Looking ahead, the company’s ultimate goal is to become a crypto service that allows Africans to send remittances, make payments and protect the value of their wealth against the incessant currency devaluation in many African countries. This is something that many crypto platforms do already. However, Yellow Card wants to differentiate itself by building products that doesn’t require users to understand crypto.
“The big picture is to change the way that money moves around the continent using crypto, and we want to make it easier for people to be able to just jump from their local economy into the economy of the internet and vice versa,” Maurice added.
To achieve that, Yellow Card is building an infrastructure that integrates with partners across the continent—while staying compliant, Ogueke said.
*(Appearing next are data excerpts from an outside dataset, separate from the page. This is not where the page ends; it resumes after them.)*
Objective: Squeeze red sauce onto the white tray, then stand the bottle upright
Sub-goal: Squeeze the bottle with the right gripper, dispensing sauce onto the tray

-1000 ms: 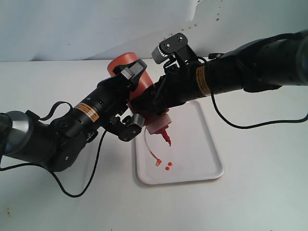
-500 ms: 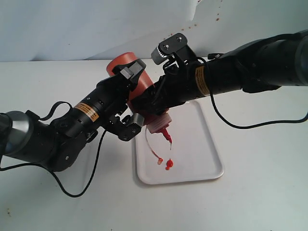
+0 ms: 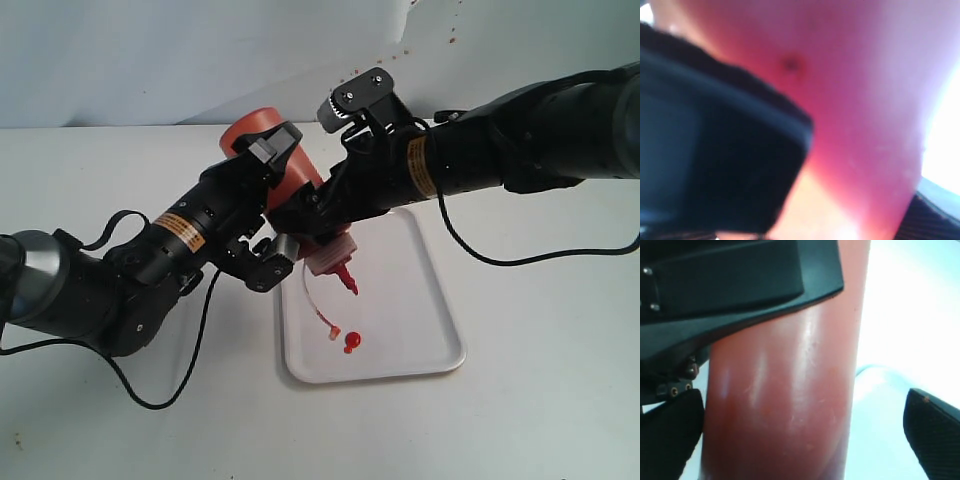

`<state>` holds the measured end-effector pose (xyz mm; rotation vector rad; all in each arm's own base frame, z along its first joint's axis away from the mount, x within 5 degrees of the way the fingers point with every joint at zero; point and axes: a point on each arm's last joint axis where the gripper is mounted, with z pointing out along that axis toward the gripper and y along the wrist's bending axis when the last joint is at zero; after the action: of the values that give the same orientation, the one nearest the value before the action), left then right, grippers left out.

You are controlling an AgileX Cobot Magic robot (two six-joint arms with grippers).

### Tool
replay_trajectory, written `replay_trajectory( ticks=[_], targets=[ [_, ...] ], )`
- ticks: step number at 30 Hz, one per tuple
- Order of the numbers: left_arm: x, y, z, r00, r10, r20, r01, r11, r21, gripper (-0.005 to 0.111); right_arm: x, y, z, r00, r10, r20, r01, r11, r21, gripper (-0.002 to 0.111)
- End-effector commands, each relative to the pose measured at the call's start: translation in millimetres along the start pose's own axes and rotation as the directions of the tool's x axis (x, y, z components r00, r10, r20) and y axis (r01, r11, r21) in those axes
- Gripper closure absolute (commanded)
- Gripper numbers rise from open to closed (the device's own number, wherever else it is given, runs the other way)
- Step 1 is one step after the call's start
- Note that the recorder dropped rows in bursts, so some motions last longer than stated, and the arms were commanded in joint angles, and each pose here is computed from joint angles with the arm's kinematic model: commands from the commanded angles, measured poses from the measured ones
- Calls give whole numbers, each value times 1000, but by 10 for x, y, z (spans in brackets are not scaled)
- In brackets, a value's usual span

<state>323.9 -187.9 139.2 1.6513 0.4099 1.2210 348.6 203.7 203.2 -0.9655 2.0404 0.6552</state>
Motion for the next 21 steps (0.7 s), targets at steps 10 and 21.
replay_trajectory(
  ticks=[10,21],
  targets=[
    [108,131,15,997,-33,-75,28,997,-68,107,-10,-31,-9,1000,-11,3,11,1000,20,4],
    [108,131,15,997,-33,-75,28,997,-68,107,-11,3,-9,999,40,4,-40,999,-18,69]
  ],
)
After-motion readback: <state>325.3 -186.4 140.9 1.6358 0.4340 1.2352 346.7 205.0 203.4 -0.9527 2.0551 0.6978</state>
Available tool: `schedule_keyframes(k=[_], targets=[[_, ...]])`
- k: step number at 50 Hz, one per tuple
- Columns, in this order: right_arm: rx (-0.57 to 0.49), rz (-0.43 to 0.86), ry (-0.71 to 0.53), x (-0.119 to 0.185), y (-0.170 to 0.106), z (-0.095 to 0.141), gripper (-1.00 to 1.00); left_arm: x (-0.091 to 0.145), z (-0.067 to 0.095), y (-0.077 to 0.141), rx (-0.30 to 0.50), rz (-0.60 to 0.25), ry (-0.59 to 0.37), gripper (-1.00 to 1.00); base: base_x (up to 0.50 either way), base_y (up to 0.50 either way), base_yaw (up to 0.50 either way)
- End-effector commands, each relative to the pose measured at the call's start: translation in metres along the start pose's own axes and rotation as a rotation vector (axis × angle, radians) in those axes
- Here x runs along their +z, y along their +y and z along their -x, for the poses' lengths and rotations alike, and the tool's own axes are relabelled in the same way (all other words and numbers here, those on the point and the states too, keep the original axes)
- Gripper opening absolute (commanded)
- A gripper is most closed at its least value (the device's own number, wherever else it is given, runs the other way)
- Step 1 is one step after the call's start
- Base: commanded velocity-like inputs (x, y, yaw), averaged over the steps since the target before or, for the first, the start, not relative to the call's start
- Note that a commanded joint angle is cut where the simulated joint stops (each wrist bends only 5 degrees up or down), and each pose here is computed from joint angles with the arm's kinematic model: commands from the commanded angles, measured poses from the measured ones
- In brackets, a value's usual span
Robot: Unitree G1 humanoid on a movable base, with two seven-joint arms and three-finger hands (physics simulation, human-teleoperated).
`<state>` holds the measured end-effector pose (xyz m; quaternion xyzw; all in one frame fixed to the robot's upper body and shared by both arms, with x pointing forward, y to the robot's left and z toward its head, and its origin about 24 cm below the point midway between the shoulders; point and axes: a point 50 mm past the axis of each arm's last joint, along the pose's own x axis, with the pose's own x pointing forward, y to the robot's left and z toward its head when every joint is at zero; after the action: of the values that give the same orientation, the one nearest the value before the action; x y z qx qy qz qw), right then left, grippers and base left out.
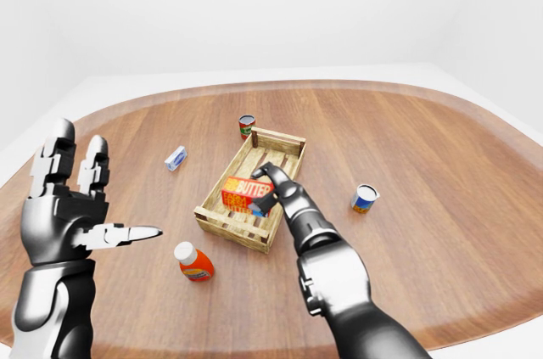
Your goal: Pick up the butter and put it in the tray.
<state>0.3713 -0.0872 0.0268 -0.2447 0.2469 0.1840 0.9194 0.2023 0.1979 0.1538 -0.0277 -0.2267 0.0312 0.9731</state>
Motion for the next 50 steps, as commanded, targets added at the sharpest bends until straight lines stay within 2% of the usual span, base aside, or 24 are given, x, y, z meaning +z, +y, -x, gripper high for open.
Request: schedule_keyframes(k=[1, 21, 42, 46, 48, 50], targets=[[-0.028, -0.067, -0.047, 0.012, -0.007, 0.001, 1.0, 0.0, 0.001, -0.001, -0.002, -0.001, 0.001, 1.0, 0.0, 0.0, 0.0], [-0.02, -0.052, -0.05, 0.013, -0.003, 0.0, 1.0, 0.0, 0.001, 0.0, -0.001, 0.0, 0.0, 1.0, 0.0, 0.0, 0.0], [-0.049, 0.023, -0.147, 0.044, -0.011, 0.004, 1.0, 0.0, 0.001, 0.0, 0.002, -0.001, 0.0, 1.0, 0.0, 0.0, 0.0], [-0.029, 0.041, -0.21, 0.055, -0.007, 0.007, 1.0, 0.001, 0.001, 0.0, 0.002, -0.002, -0.002, 1.0, 0.0, 0.0, 0.0], [-0.028, 0.072, -0.361, 0.075, -0.007, 0.019, 1.0, 0.001, 0.001, 0.0, 0.0, -0.003, -0.003, 1.0, 0.0, 0.0, 0.0], [-0.026, 0.104, -0.417, 0.081, -0.006, 0.026, 1.0, 0.001, 0.001, 0.001, 0.0, -0.003, -0.004, 1.0, 0.0, 0.0, 0.0]])
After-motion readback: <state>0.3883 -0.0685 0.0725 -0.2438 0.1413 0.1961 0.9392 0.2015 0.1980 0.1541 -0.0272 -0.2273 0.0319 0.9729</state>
The crypto exchange intends to use its fresh $15 million funding to grow its team, launching new products and expand to more African countries.
Neither Maurice nor Ogueke were willing to share specific user counts and transaction volume.
“Our overall user growth has been 30X since the start of the Pandemic, and Uganda is currently our fastest-growing market,” according to Maurice.
A recent report on crypto adoption in Africa, published by blockchain research outfit Chainalysis, shows that the adoption rate in Africa is one of the highest globally. However, the continent’s crypto market is still the smallest, which potentially explains why big funding events for Africa crypto companies are few.
Defending his firm’s decision to lead Yellow Card’s Series A funding despite the current market reality, James Fitzgerald, a founding partner at Valar Ventures said:
“Many African countries adopted mobile phones without ever distributing landlines at scale, and many African countries adopted mobile payments without ever distributing credit and debit cards at scale,” said Fitzgerald. “We see a similar opportunity for crypto; it can enable Africans to leapfrog an entire generation of financial services technology.”
As with most things, only time will tell if Yellow Card ultimately becomes a crypto platform that delivers on its promise of helping the average person in Africa save, make payments and send remittances using crypto. Regulatory risks, especially central bank policies, are an existential threat for crypto companies that are looking to plug into local financial systems.
Yellow Card’s leadership team would know this, given that they have had to stop their agency banking model in Nigeria following the Central Bank of Nigeria’s decision to restrict financial institutions in the country from dealing with crypto exchanges.